Copy every line of the data that contains the string "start".

◇ ◇ ◇

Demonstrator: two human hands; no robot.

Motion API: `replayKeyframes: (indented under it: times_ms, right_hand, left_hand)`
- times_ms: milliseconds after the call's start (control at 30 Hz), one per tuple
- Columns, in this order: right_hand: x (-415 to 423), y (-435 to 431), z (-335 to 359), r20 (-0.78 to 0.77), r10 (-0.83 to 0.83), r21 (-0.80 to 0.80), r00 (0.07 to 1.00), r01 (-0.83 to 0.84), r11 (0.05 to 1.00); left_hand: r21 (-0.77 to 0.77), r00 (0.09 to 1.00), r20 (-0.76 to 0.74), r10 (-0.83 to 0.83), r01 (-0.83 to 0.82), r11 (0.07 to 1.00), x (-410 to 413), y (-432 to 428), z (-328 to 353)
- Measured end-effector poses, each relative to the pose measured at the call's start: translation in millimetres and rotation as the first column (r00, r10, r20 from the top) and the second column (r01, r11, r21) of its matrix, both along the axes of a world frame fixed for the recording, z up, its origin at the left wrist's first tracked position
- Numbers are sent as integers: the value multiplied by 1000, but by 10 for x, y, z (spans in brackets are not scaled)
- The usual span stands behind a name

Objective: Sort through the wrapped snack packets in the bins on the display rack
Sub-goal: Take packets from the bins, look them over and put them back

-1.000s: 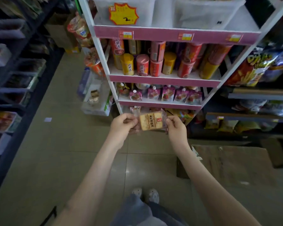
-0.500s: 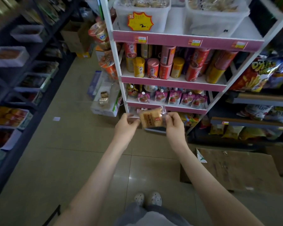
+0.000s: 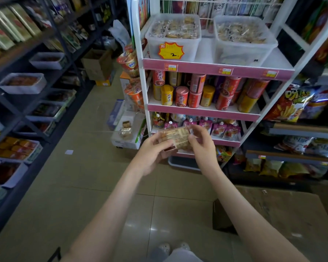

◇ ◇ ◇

TASK SOLUTION:
- times_ms: milliseconds after the call's start (control at 30 Hz), one per tuple
- Measured end-effector poses, each relative to the pose measured at the call's start: translation in millimetres and rotation as the first column (r00, r10, r20 from the top) and the second column (r01, r11, r21) of its matrix, both along the axes of a world frame fixed for the recording, z up, its origin at the left wrist's first tracked position

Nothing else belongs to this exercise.